1) Reverse all bits of the number (for example 1101 will be changed to 0010)

2) Add 1 to the result.

For example if you want to know what the value of +1 is when it is changed to a negative number (-1), simply reverse all of its 32-bits (Assuming 32-bit values are being used) so we have 0x00000001 reversed will be 0xFFFFFFFE. Now as the second step, add 1 to the result so we have 0xFFFFFFFE + 1 = 0xFFFFFFFF. Note that if you are looking at this number as an unsigned number, its value is equal to (2^32)-1 but if it is interpreted as a signed number, it will be equal to -1.

Now if you want to convert from signed to unsigned simply reverse the steps above. So if we have 0xFFFFFFFF (-1), subtract 1 from it to get 0xFFFFFFFE and then reverse its bits to get 0x00000001.

I hope that helps.

Converting a signed number to an unsigned number:

1) Reverse all bits of the number (for example 1101 will be changed to 0010)

2) Add 1 to the result.

For example if you want to know what the value of +1 is when it is changed to a negative number (-1), simply reverse all of its 32-bits (Assuming 32-bit values are being used) so we have 0x00000001 reversed will be 0xFFFFFFFE. Now as the second step, add 1 to the result so we have 0xFFFFFFFE + 1 = 0xFFFFFFFF. Note that if you are looking at this number as an unsigned number, its value is equal to (2^32)-1 but if it is interpreted as a signed number, it will be equal to -1.

Now if you want to convert from signed to unsigned simply reverse the steps above. So if we have 0xFFFFFFFF (-1), subtract 1 from it to get 0xFFFFFFFE and then reverse its bits to get 0x00000001.

I hope that helps.

Thank you very much EXHG

Look at here please

http://www.piclist.com/techref/method/math/c-vs-o.htm

"carry is generally used for unsigned arithmetic and overflow is used for signed arithmetic."
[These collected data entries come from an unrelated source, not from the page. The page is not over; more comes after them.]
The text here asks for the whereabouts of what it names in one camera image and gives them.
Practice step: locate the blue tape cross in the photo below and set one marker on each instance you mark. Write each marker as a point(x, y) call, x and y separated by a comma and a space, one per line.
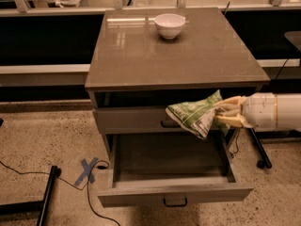
point(87, 167)

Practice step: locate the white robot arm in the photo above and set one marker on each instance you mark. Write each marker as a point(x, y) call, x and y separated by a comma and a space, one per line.
point(288, 112)

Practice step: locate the closed grey top drawer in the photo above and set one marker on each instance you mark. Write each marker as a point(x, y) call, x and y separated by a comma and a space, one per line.
point(130, 120)

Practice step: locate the white ceramic bowl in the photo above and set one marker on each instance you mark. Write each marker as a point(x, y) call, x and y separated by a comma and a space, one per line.
point(169, 25)

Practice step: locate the green jalapeno chip bag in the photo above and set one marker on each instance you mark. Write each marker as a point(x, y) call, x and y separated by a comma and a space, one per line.
point(199, 116)

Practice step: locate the black stand leg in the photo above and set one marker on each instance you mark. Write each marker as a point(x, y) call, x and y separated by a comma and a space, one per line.
point(41, 206)
point(264, 161)

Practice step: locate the black stand leg right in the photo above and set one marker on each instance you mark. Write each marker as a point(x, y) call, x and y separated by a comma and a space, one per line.
point(264, 161)

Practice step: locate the open grey middle drawer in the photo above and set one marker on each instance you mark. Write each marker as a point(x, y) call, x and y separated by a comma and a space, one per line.
point(171, 169)

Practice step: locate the grey drawer cabinet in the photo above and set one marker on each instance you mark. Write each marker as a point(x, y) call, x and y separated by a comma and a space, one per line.
point(133, 65)

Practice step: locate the black stand leg left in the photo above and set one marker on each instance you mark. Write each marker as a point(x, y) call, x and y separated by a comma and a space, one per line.
point(41, 206)

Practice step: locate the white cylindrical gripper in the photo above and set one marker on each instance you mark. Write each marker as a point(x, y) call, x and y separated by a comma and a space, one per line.
point(260, 111)

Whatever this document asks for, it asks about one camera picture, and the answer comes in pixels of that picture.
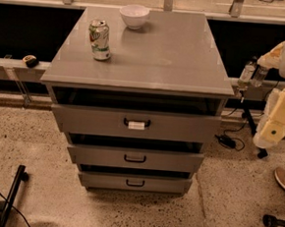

For example 0111 + 1111 = 1 0110

So is this addition signed addition or unsigned addition. I asked this because of that.

Compiler sees 1111, its MSB is 1 but is this signed number or unsigned number?

Thanks again.

Look at here please

http://www.piclist.com/techref/method/math/c-vs-o.htm

"carry is generally used for unsigned arithmetic and overflow is used for signed arithmetic."

For example 0111 + 1111 = 1 0110

So is this addition signed addition or unsigned addition. I asked this because of that.

Compiler sees 1111, its MSB is 1 but is this signed number or unsigned number?

Thanks again.

You are viewing this subject in a bad angle here. Let us say that the most number of bits that our data-bus can handle is 4 so we have 4-bit numbers (whether signed or unsigned). Now if you try to add 1110 + 1010 for example, the ALU computes this addition just like normal binary addition and it wouldn't care if it is signed or unsigned. The only one that has to be worried about it being signed or unsigned is the programmer. So there is no difference between -1 and 1 for the CPU except the fact that 32-bit -1 is shown as 0xFFFFFFFF and 1 is 0x00000001. So if you for example want to calculate -1 + 1 (which results in 0), you will give 0xFFFFFFFF to the CPU and add 0x00000001 to it. (At this point, the CPU just does the addition and it wouldn't care if they are signed or unsigned).

So now you have:

0xFFFFFFFF +

0x00000001 =

-----------

0x00000000 (Carry Flag = 1, Auxiliary flag = 1 although you don't need to worry about the Auxiliary flag).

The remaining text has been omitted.